De Châtel (1945) werd geboren in Hongarije in een welgesteld milieu. Vader was medisch specialist en moeder een aanzienlijk jongere, bevallige gastvrouw van Nederlandse afkomst. Voor de kinderen was weinig belangstelling en warmte, behalve dat de zoons succesvol moesten worden en de dochter mooi. De Châtel had kort haar, dat stond haar mooie moeder immers zo goed. De hoekige, magere tiener werd op gymnastiek gedaan om wat eleganter te worden. Die gymnastiekschool bleek een uitkomst, want ze werd geleid door een voormalige danseres die zich als een moeder over de jonge De Châtel ontfermde.

‘Zo’n eigen taal en stijl vinden móet, en daar is toch weer discipline bij nodig. Anders wordt het een lelijke warboel’

Na een dansopleiding aan de vooruitstrevende Folkwang Hochschule in Duitsland, waar de ster van het moment de paar jaar oudere medestudent Pina Bausch was, vertrok De Châtel naar Amsterdam om in de leer te gaan bij Koert Stuyf. Zij had zijn werk gezien op het Holland Festival en was onder de indruk geraakt van zijn minimalistische choreografie.
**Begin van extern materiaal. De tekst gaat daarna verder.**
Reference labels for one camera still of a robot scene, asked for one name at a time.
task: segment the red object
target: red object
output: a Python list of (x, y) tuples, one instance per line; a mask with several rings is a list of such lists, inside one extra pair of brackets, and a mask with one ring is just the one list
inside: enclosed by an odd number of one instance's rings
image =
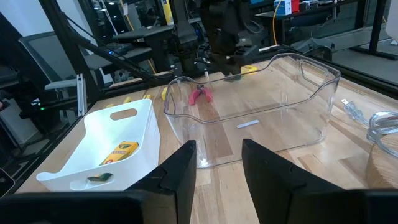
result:
[(189, 99), (188, 99), (189, 105), (194, 105), (195, 100), (202, 93), (206, 96), (207, 102), (213, 101), (213, 94), (211, 93), (211, 91), (209, 89), (207, 89), (206, 87), (201, 87), (201, 88), (193, 90), (191, 92), (191, 94), (189, 95)]
[(300, 12), (300, 0), (292, 0), (292, 13)]

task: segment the yellow crayon box
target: yellow crayon box
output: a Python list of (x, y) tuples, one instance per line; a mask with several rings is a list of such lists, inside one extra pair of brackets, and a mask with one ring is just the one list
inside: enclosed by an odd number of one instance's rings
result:
[[(138, 148), (138, 142), (129, 142), (123, 141), (121, 142), (110, 155), (100, 164), (110, 164), (112, 162), (121, 161), (127, 157), (129, 157), (136, 149)], [(87, 179), (90, 181), (106, 181), (108, 180), (112, 174), (101, 174), (96, 175), (94, 177), (88, 177)]]

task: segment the white plastic bin
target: white plastic bin
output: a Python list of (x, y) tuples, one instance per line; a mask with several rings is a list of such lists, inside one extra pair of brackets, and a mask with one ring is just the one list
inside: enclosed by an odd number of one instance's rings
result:
[[(151, 100), (138, 100), (95, 111), (85, 117), (86, 136), (60, 172), (39, 173), (36, 179), (51, 191), (125, 190), (159, 162), (160, 133)], [(122, 141), (138, 142), (128, 158), (99, 166)], [(87, 177), (110, 173), (107, 181)]]

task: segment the white cable
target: white cable
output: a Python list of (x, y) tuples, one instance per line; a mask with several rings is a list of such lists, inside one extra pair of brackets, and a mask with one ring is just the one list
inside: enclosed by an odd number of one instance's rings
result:
[(117, 32), (116, 29), (114, 28), (114, 25), (113, 25), (111, 16), (110, 16), (109, 13), (108, 13), (108, 9), (106, 8), (106, 4), (104, 3), (104, 0), (101, 0), (101, 2), (102, 2), (102, 6), (103, 6), (104, 9), (105, 9), (105, 15), (106, 15), (106, 17), (108, 18), (109, 22), (111, 23), (114, 33), (115, 33), (116, 35), (118, 35), (118, 32)]

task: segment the desk
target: desk
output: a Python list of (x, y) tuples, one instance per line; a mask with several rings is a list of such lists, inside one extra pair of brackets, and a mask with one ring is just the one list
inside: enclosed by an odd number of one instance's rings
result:
[[(131, 60), (134, 63), (139, 63), (152, 57), (152, 49), (150, 47), (139, 47), (134, 50), (130, 50), (123, 55), (123, 57)], [(90, 70), (102, 68), (104, 73), (108, 74), (120, 69), (119, 67), (113, 65), (112, 62), (96, 54), (86, 55), (84, 58)]]
[[(361, 0), (343, 0), (343, 1), (338, 1), (337, 3), (329, 3), (324, 6), (320, 5), (319, 7), (316, 8), (311, 8), (305, 11), (300, 11), (300, 12), (295, 12), (286, 16), (277, 16), (275, 18), (275, 35), (278, 44), (289, 44), (286, 42), (285, 39), (285, 21), (287, 19), (293, 18), (293, 17), (298, 17), (298, 16), (305, 16), (305, 15), (311, 15), (311, 14), (316, 14), (320, 12), (325, 12), (327, 10), (330, 10), (334, 7), (337, 6), (342, 6), (345, 4), (350, 4), (353, 2), (360, 2)], [(268, 35), (269, 35), (269, 45), (274, 45), (274, 38), (273, 38), (273, 33), (272, 33), (272, 18), (274, 17), (274, 11), (269, 11), (269, 12), (263, 12), (260, 14), (256, 14), (257, 17), (259, 17), (265, 24), (265, 26), (268, 28)], [(361, 10), (357, 10), (357, 16), (356, 20), (358, 19), (363, 19), (363, 12)]]
[[(200, 18), (189, 19), (190, 24), (200, 22)], [(167, 40), (172, 35), (173, 25), (154, 26), (150, 29), (142, 28), (123, 34), (115, 35), (113, 38), (118, 39), (120, 43), (130, 43), (133, 40), (144, 38), (145, 43), (152, 48), (154, 54), (152, 59), (155, 63), (156, 71), (165, 72), (170, 70), (167, 54), (163, 51), (163, 40)]]
[[(259, 68), (266, 65), (267, 62), (255, 64)], [(218, 78), (223, 75), (216, 73), (210, 77)], [(152, 102), (161, 135), (159, 162), (163, 162), (180, 146), (163, 114), (163, 88), (164, 86), (160, 86), (101, 100), (88, 113), (103, 109), (110, 103), (121, 104), (127, 96), (132, 100), (140, 100), (145, 94), (151, 94), (154, 96)], [(364, 172), (371, 143), (366, 140), (367, 129), (348, 118), (343, 111), (343, 98), (353, 100), (366, 118), (377, 111), (398, 110), (397, 100), (342, 78), (335, 95), (325, 140), (312, 146), (280, 151), (278, 154), (340, 187), (363, 188), (366, 187)], [(85, 127), (83, 120), (80, 120), (17, 192), (48, 191), (36, 181), (36, 175), (44, 171), (58, 172), (84, 135)], [(241, 161), (197, 170), (191, 219), (194, 224), (258, 223)]]

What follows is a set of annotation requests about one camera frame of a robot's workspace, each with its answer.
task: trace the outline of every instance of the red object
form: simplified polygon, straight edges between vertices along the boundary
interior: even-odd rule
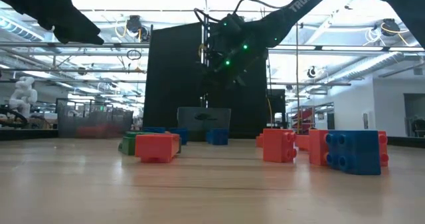
[[[263,160],[266,162],[293,162],[297,156],[294,148],[296,135],[292,130],[266,128],[263,131]]]
[[[379,141],[379,160],[381,161],[381,167],[388,167],[388,150],[386,145],[388,144],[388,138],[385,131],[378,132],[378,141]]]
[[[135,156],[141,162],[169,163],[179,151],[178,134],[137,135],[135,137]]]
[[[308,151],[310,147],[309,136],[308,135],[297,135],[295,140],[295,145],[301,151]]]
[[[259,136],[257,136],[256,140],[255,140],[255,144],[257,148],[262,148],[263,147],[263,143],[264,143],[264,135],[260,134]]]
[[[299,114],[301,114],[300,120],[305,120],[313,114],[313,108],[306,108],[305,110],[298,112],[296,115],[292,116],[292,120],[297,120]]]
[[[328,133],[328,130],[309,131],[309,158],[311,164],[317,166],[327,166],[326,155],[329,151],[329,148],[325,139]]]

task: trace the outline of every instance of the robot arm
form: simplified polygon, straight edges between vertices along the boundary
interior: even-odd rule
[[[102,45],[100,29],[85,17],[71,0],[2,0],[16,12],[36,19],[62,43],[81,42]]]
[[[218,22],[216,34],[226,40],[226,50],[215,56],[204,78],[205,90],[211,85],[226,86],[237,79],[259,58],[267,57],[267,48],[281,43],[291,28],[322,0],[293,0],[259,21],[245,23],[236,12]],[[418,42],[425,47],[425,0],[382,0],[388,2]]]

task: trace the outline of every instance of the ceiling duct
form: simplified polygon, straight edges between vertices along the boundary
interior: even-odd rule
[[[402,62],[406,56],[402,52],[391,52],[376,57],[368,57],[340,70],[328,78],[327,82],[338,82],[341,80],[354,80],[371,74],[382,68]]]
[[[5,31],[8,31],[10,33],[13,33],[15,35],[18,35],[19,37],[22,37],[28,41],[31,42],[41,42],[43,41],[38,35],[35,35],[33,32],[31,32],[28,29],[25,29],[24,27],[21,27],[20,25],[17,25],[16,23],[10,21],[9,19],[6,19],[4,17],[0,17],[0,28],[4,29]]]
[[[42,36],[34,33],[30,29],[25,28],[24,26],[13,22],[12,20],[0,16],[0,29],[3,29],[7,32],[13,33],[21,38],[24,38],[30,42],[43,42],[44,39]],[[52,51],[54,53],[60,53],[60,50],[57,48],[45,48],[46,51]]]

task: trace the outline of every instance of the black partition panel
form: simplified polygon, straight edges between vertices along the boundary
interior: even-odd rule
[[[200,23],[154,30],[149,48],[143,126],[177,127],[178,107],[200,106]]]
[[[231,108],[230,137],[255,138],[267,122],[266,61],[259,60],[240,75],[244,86],[208,95],[209,108]]]

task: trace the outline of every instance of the humanoid robot
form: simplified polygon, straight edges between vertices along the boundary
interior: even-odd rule
[[[17,109],[26,118],[30,116],[31,104],[37,102],[37,91],[33,89],[33,83],[32,77],[20,77],[9,101],[10,109]]]

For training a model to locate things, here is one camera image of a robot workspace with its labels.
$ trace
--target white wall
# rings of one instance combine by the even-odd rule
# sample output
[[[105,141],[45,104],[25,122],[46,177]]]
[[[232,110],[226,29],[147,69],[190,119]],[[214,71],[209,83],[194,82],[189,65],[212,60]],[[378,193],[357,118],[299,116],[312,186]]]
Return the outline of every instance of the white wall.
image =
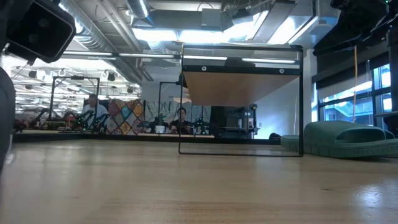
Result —
[[[317,59],[307,50],[303,68],[303,120],[304,126],[311,122],[312,84],[311,77],[317,72]],[[265,96],[257,102],[256,139],[268,139],[271,133],[280,135],[299,134],[299,79]]]

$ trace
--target wooden floor
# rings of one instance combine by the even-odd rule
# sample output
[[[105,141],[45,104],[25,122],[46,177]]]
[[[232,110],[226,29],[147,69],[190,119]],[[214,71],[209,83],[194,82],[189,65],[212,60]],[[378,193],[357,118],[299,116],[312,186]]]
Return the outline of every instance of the wooden floor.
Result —
[[[14,145],[0,223],[394,223],[398,161],[186,156],[177,144]]]

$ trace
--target colorful quilt
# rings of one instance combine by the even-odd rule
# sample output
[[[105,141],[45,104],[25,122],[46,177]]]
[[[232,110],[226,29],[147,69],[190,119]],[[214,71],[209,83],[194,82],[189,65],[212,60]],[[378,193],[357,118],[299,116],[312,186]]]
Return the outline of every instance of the colorful quilt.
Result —
[[[106,134],[137,135],[144,129],[144,107],[140,99],[129,102],[111,100],[109,114]]]

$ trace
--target person
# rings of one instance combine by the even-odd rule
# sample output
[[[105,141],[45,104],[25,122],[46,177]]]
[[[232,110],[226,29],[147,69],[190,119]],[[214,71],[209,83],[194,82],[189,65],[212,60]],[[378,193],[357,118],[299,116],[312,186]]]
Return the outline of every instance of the person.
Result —
[[[88,104],[83,107],[83,111],[81,112],[82,114],[86,113],[87,111],[95,111],[95,104],[97,104],[97,96],[95,94],[90,94],[88,96]],[[107,114],[108,110],[101,104],[97,104],[97,118],[100,116]],[[92,116],[88,121],[87,124],[89,127],[91,127],[91,124],[94,120],[94,116]]]
[[[181,134],[190,134],[190,122],[185,120],[185,116],[187,115],[187,111],[185,108],[181,107],[180,109],[177,110],[178,114],[178,119],[175,121],[172,121],[170,123],[170,130],[172,133],[180,133],[180,119],[181,119]]]

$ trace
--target man
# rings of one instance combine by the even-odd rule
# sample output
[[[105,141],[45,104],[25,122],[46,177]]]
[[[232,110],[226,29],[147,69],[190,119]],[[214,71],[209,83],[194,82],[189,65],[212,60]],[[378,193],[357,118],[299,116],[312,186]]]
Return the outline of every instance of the man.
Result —
[[[82,114],[86,113],[87,111],[95,111],[95,104],[97,104],[97,96],[95,94],[90,94],[88,96],[88,104],[83,108],[83,111],[81,112]],[[106,110],[106,108],[101,105],[101,104],[97,104],[97,118],[99,118],[100,116],[107,114],[108,111]],[[91,124],[94,120],[94,116],[92,116],[88,121],[87,124],[90,128]]]
[[[185,116],[187,115],[187,111],[185,108],[181,107],[177,110],[178,120],[172,121],[170,123],[170,130],[172,133],[176,134],[180,132],[180,119],[181,119],[181,134],[190,134],[190,125],[191,123],[185,120]]]

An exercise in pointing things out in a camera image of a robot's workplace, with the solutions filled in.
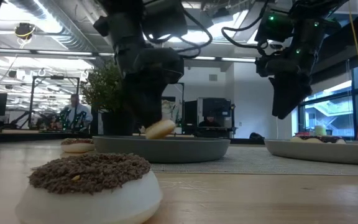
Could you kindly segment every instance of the ceiling light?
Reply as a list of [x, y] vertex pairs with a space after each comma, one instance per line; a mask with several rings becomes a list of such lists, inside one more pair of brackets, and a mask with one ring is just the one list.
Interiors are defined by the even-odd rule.
[[31, 54], [31, 51], [30, 50], [22, 50], [22, 49], [0, 49], [0, 53]]
[[200, 2], [185, 1], [181, 3], [185, 9], [201, 9]]
[[52, 91], [60, 91], [60, 88], [54, 85], [48, 85], [47, 89]]
[[215, 57], [198, 56], [198, 57], [194, 58], [194, 60], [215, 60]]
[[38, 50], [39, 54], [47, 55], [71, 55], [71, 56], [92, 56], [91, 52], [70, 52], [70, 51], [54, 51], [54, 50]]
[[50, 85], [50, 83], [45, 80], [36, 80], [35, 82], [38, 84], [43, 84], [43, 85]]
[[222, 58], [223, 62], [255, 62], [254, 58]]
[[112, 57], [112, 56], [114, 56], [114, 53], [99, 53], [99, 56], [102, 56], [102, 57]]

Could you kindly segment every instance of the white wall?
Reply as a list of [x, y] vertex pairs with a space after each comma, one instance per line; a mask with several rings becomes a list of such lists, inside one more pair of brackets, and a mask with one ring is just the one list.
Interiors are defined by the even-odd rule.
[[312, 85], [311, 88], [313, 90], [313, 94], [315, 94], [315, 93], [319, 93], [323, 90], [326, 90], [328, 88], [334, 87], [336, 85], [342, 84], [349, 80], [352, 80], [350, 72], [343, 73], [342, 75], [338, 75], [336, 77], [316, 83], [316, 84]]
[[226, 71], [226, 87], [224, 96], [226, 99], [234, 101], [234, 63]]
[[[233, 102], [236, 104], [235, 122], [238, 130], [235, 138], [249, 138], [253, 132], [267, 139], [289, 139], [293, 136], [293, 121], [297, 116], [288, 115], [283, 121], [272, 116], [273, 86], [267, 78], [261, 78], [253, 63], [234, 63]], [[226, 96], [230, 96], [231, 80]]]
[[[209, 80], [210, 74], [218, 75], [216, 82]], [[185, 84], [185, 101], [197, 100], [199, 97], [225, 97], [226, 73], [220, 68], [185, 68], [184, 76], [179, 80]]]

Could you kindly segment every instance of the woven placemat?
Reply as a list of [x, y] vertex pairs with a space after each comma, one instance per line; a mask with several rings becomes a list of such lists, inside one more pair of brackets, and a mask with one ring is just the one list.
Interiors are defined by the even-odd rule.
[[152, 170], [187, 174], [358, 175], [358, 165], [287, 159], [273, 156], [263, 147], [229, 147], [218, 161], [152, 164]]

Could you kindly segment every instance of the green plant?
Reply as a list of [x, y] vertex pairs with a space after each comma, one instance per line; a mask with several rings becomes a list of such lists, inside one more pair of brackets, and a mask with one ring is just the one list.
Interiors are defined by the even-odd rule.
[[94, 68], [87, 83], [81, 83], [87, 104], [96, 110], [116, 111], [122, 108], [122, 78], [119, 69], [108, 62], [103, 68]]

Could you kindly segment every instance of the potted plant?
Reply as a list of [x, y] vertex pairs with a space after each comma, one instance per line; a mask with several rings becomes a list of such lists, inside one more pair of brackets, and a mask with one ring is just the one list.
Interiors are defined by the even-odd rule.
[[104, 135], [132, 135], [134, 118], [123, 107], [122, 77], [112, 62], [103, 68], [94, 68], [87, 82], [81, 83], [81, 89], [86, 103], [102, 112]]

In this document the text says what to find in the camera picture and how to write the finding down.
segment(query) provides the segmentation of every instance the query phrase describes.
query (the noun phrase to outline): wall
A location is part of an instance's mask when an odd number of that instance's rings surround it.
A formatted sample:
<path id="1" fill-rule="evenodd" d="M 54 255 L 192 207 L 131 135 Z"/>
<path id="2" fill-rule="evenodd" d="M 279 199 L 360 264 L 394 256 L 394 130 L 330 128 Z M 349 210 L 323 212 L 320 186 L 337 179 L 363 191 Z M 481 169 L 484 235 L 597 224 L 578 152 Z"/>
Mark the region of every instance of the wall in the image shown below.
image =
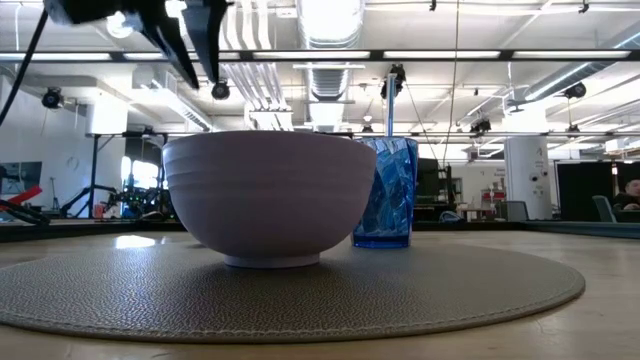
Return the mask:
<path id="1" fill-rule="evenodd" d="M 0 77 L 0 106 L 4 106 L 10 83 Z M 90 183 L 93 140 L 85 137 L 87 118 L 67 110 L 46 110 L 40 99 L 20 91 L 0 127 L 0 162 L 41 161 L 43 192 L 30 202 L 50 208 L 53 204 L 51 177 L 60 205 L 71 200 Z M 120 162 L 124 140 L 114 139 L 99 153 L 97 182 L 120 186 Z M 107 195 L 96 192 L 96 202 Z M 72 208 L 79 210 L 86 197 Z"/>
<path id="2" fill-rule="evenodd" d="M 469 203 L 470 207 L 479 207 L 481 205 L 480 196 L 482 190 L 487 189 L 494 182 L 500 183 L 500 177 L 506 177 L 506 165 L 504 161 L 495 163 L 454 163 L 451 164 L 451 175 L 453 178 L 462 179 L 462 201 Z M 557 205 L 553 163 L 549 164 L 549 180 L 551 182 L 551 203 Z"/>

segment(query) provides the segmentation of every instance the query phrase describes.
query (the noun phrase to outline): woven placemat
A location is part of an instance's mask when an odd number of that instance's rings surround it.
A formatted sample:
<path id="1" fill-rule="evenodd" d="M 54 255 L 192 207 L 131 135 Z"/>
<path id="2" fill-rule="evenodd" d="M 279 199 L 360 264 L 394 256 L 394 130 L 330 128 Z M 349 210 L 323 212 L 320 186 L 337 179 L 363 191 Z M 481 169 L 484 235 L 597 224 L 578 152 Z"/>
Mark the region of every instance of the woven placemat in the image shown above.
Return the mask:
<path id="1" fill-rule="evenodd" d="M 463 245 L 372 250 L 320 264 L 232 268 L 195 245 L 78 253 L 0 269 L 0 323 L 184 343 L 384 338 L 464 329 L 578 297 L 584 278 L 540 257 Z"/>

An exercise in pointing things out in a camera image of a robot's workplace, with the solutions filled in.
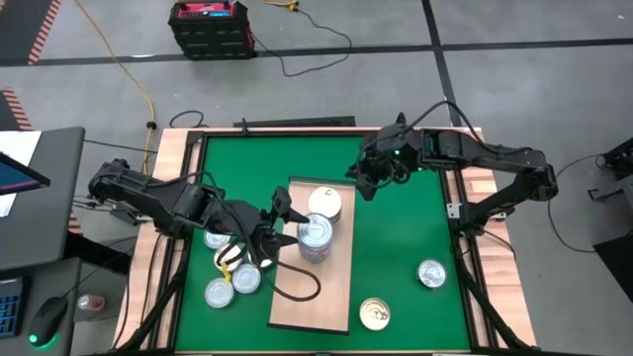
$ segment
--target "black crate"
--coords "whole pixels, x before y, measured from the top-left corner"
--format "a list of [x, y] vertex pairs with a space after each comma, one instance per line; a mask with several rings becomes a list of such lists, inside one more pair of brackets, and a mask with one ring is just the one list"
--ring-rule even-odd
[[[226, 12], [231, 11], [231, 15], [215, 17], [196, 11], [201, 5], [212, 4], [230, 6]], [[255, 51], [247, 12], [248, 9], [239, 2], [176, 3], [171, 9], [169, 26], [176, 42], [190, 59], [249, 59]]]

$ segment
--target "blue keyboard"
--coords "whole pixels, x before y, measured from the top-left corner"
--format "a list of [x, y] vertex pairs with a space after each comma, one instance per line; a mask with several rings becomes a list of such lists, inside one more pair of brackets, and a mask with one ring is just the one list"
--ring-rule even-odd
[[0, 338], [20, 334], [23, 291], [22, 278], [0, 281]]

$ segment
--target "green table surface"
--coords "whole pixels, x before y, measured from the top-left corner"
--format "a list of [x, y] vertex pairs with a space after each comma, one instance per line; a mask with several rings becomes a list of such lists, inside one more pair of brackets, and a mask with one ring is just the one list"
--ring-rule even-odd
[[[204, 169], [241, 199], [268, 210], [277, 186], [290, 176], [344, 179], [355, 161], [358, 136], [211, 137]], [[444, 200], [437, 173], [413, 174], [404, 185], [380, 190], [372, 202], [356, 193], [349, 334], [334, 335], [267, 326], [273, 292], [264, 283], [253, 295], [236, 295], [225, 309], [209, 307], [205, 288], [222, 273], [214, 251], [194, 233], [178, 322], [177, 351], [467, 350], [468, 336]], [[435, 259], [447, 281], [431, 291], [416, 280], [416, 267]], [[274, 271], [268, 274], [274, 281]], [[359, 318], [361, 303], [384, 300], [391, 321], [370, 331]]]

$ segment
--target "gray concrete floor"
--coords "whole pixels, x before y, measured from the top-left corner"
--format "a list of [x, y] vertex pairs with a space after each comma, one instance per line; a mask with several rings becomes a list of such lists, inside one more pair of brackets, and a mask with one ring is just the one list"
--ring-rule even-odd
[[[84, 0], [117, 54], [178, 53], [166, 25], [172, 0]], [[271, 48], [345, 45], [286, 10], [244, 1], [255, 34]], [[633, 37], [627, 0], [433, 0], [446, 44], [589, 40]], [[304, 1], [315, 20], [348, 34], [356, 45], [423, 45], [429, 34], [418, 0]], [[62, 2], [43, 58], [106, 56], [73, 1]], [[288, 58], [290, 71], [336, 56]], [[447, 52], [457, 101], [490, 142], [530, 145], [555, 167], [612, 148], [631, 136], [633, 46]], [[276, 58], [248, 61], [158, 62], [129, 65], [145, 86], [161, 128], [196, 109], [205, 123], [230, 126], [241, 118], [276, 120], [356, 116], [359, 126], [391, 123], [443, 99], [432, 53], [355, 54], [328, 70], [285, 78]], [[0, 87], [13, 87], [33, 126], [83, 126], [87, 137], [142, 146], [147, 110], [134, 85], [114, 64], [0, 68]], [[448, 126], [445, 111], [426, 122]], [[140, 165], [141, 154], [86, 144], [77, 194], [98, 166], [114, 157]], [[593, 204], [586, 189], [610, 177], [589, 160], [560, 180], [553, 215], [574, 246], [590, 248], [630, 228], [617, 204]], [[504, 186], [510, 177], [499, 175]], [[95, 240], [132, 228], [103, 213], [78, 212]], [[543, 204], [525, 203], [508, 219], [520, 278], [536, 333], [546, 350], [628, 355], [633, 304], [594, 254], [565, 249], [547, 224]], [[79, 323], [73, 354], [107, 348], [115, 319]]]

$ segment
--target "black mouse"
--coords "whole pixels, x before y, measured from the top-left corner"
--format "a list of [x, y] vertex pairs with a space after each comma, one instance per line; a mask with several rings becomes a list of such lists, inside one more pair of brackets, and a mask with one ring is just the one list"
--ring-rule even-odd
[[50, 342], [66, 314], [66, 298], [53, 297], [42, 304], [31, 320], [29, 342], [34, 346], [43, 346]]

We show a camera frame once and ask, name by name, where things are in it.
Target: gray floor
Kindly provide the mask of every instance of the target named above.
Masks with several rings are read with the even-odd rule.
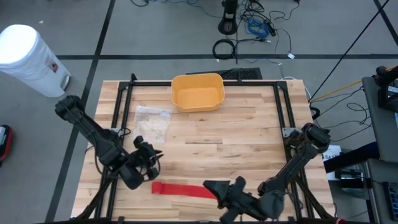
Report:
[[[219,16],[221,1],[199,0],[208,13]],[[266,12],[288,12],[295,7],[293,0],[261,0]],[[0,30],[11,24],[27,24],[37,29],[44,41],[57,55],[93,55],[98,43],[109,0],[0,0]],[[386,6],[395,30],[398,30],[398,1]],[[373,0],[303,0],[289,21],[276,21],[292,36],[292,53],[343,54],[362,28],[376,13]],[[117,0],[108,33],[101,51],[104,55],[174,55],[211,54],[213,44],[221,38],[216,27],[219,19],[206,16],[203,11],[187,4],[150,2],[138,8],[128,0]],[[250,37],[244,29],[239,38]],[[273,54],[272,43],[239,45],[241,54]],[[228,46],[220,46],[228,52]],[[280,33],[278,54],[286,54],[289,40]],[[398,54],[394,42],[381,16],[371,24],[350,54]],[[303,79],[311,93],[333,68],[337,59],[275,60],[283,64],[285,76]],[[343,60],[326,85],[317,94],[347,85],[374,74],[380,65],[396,65],[397,60],[349,59]],[[86,85],[91,60],[62,60],[73,75],[68,94],[81,96]],[[127,80],[134,72],[140,80],[171,79],[187,72],[221,70],[233,67],[260,67],[264,79],[280,79],[280,69],[267,60],[249,63],[240,60],[100,60],[91,86],[86,112],[94,115],[103,80]],[[351,92],[360,86],[345,91]],[[72,126],[53,112],[57,100],[46,98],[9,75],[0,75],[0,121],[14,128],[16,140],[12,152],[0,169],[0,223],[43,222],[60,172]],[[314,104],[325,110],[336,99]],[[347,120],[361,120],[365,115],[353,112],[345,104],[356,102],[366,107],[361,92],[327,112],[318,121],[331,126]],[[363,128],[355,123],[333,128],[333,139],[340,139]],[[336,142],[344,148],[354,149],[374,140],[371,128],[344,141]],[[72,210],[73,199],[83,165],[86,141],[79,136],[68,170],[56,220],[66,220]],[[338,215],[350,217],[366,211],[363,200],[344,194],[332,185]],[[355,220],[365,221],[366,215]]]

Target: wooden tabletop
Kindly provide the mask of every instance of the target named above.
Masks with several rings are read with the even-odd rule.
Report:
[[[312,122],[304,85],[301,80],[287,81],[295,124]],[[95,121],[103,128],[111,126],[119,82],[105,81],[99,96]],[[280,91],[285,122],[288,124],[283,93]],[[123,114],[123,97],[118,127]],[[168,108],[171,122],[165,143],[150,142],[164,152],[162,170],[157,180],[165,183],[202,185],[204,180],[246,179],[246,192],[257,197],[257,186],[276,173],[286,163],[273,88],[271,86],[226,86],[225,100],[216,111],[179,113],[171,101],[169,86],[134,86],[127,127],[134,126],[137,106]],[[135,150],[133,138],[126,136],[124,148]],[[306,166],[308,186],[330,214],[334,214],[333,199],[326,179],[322,157],[317,156]],[[71,217],[77,216],[90,203],[100,185],[94,151],[86,153]],[[103,216],[108,205],[105,196]],[[213,199],[174,195],[152,195],[151,183],[138,189],[128,189],[119,180],[114,203],[113,219],[187,221],[218,220],[224,210],[217,209]],[[295,216],[289,196],[279,220]],[[243,220],[254,220],[244,215]]]

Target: white plastic bucket
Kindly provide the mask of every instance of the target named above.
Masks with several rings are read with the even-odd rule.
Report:
[[[0,70],[47,97],[62,96],[71,77],[40,34],[25,25],[1,32]]]

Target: yellow plastic basket
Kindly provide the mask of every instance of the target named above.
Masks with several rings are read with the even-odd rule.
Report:
[[[172,80],[172,101],[179,112],[217,110],[224,97],[223,79],[216,73],[179,75]]]

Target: clear plastic bag
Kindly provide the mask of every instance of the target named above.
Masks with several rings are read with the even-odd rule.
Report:
[[[172,110],[137,106],[132,138],[142,136],[146,142],[164,143]]]
Na een intensieve leerperiode onder Stuyf, die zelf weer in de leer was geweest bij Martha Graham in New York, besloot De Châtel in 1976 haar eigen gezelschap te beginnen. Met dit dansgezelschap en vervolgens met Dansgroep Amsterdam heeft ze sindsdien bijna onafgebroken jaarlijks minstens één en soms wel drie voorstellingen gemaakt. Een ongelooflijke prestatie en bewijs van een ontembare werklust en geldingsdrang. Ze was de eerste die een choreografie maakte op muziek van Philip Glass (Lines, 1979), in haar bekendste werk bewegen dansers uitputtend binnen een enorme ronde wal van aarde (Föld, 1985). Ook maakte ze inventieve en vernieuwende stukken met amateurdansers met een psychiatrische achtergrond (Onderstebavo, 2004), brandweerlieden (Brand!, 2013) en vuilnismannen (Zooi, 2015).

Maar dan stuit de lezer op het proza van dit portret van een bezielde en perfectionistische kunstenares. Dat is houterig, vol herhalingen, steunend op een overvloed aan clichés: Duitsers zijn streng en gedisciplineerd, Hongaren vurig en Nederlanders benepen en voortdurend koffie aan het drinken. Er wordt een verhaal verteld dat na twee hoofdstukken niet wezenlijk meer verandert of verdiept wordt. In de nadruk op het authentieke en oprechte van de door discipline getemperde, maar diepgevoelde emoties van de ‘onpraktische’ kunstenares groeit dit boek uit tot een ijdel kunstenaarsportret.

De schrijfster nam zich voor de choreografe als personage te bekijken, maar heeft haar uiteindelijk beschreven als een goede, enigszins intimiderende kennis die ze niet voor het hoofd wil stoten. Daarmee wordt niet alleen geen recht gedaan aan het werk van de kunstenares, maar wordt het boek ook niet interessant voor buitenstaanders. Werk noch levensloop van De Châtel wordt in een context geplaatst die duidelijk maakt wat het belang van deze figuur is.

De choreografe zegt zelf over haar werk: ‘Ik wist: zo’n vorm, zo’n eigen taal en stijl vinden móet, en daar is toch weer discipline bij nodig. Anders wordt het een subjectieve, lelijke warboel, expressie en exhibitionisme waar niemand op zit te wachten, al kan het allemaal nog zo reuze eerlijk en heftig zijn.’

Dat is zonder twijfel gelukt in het monumentale werk van De Châtel, maar niet in het boek dat Van Brederode over haar schreef.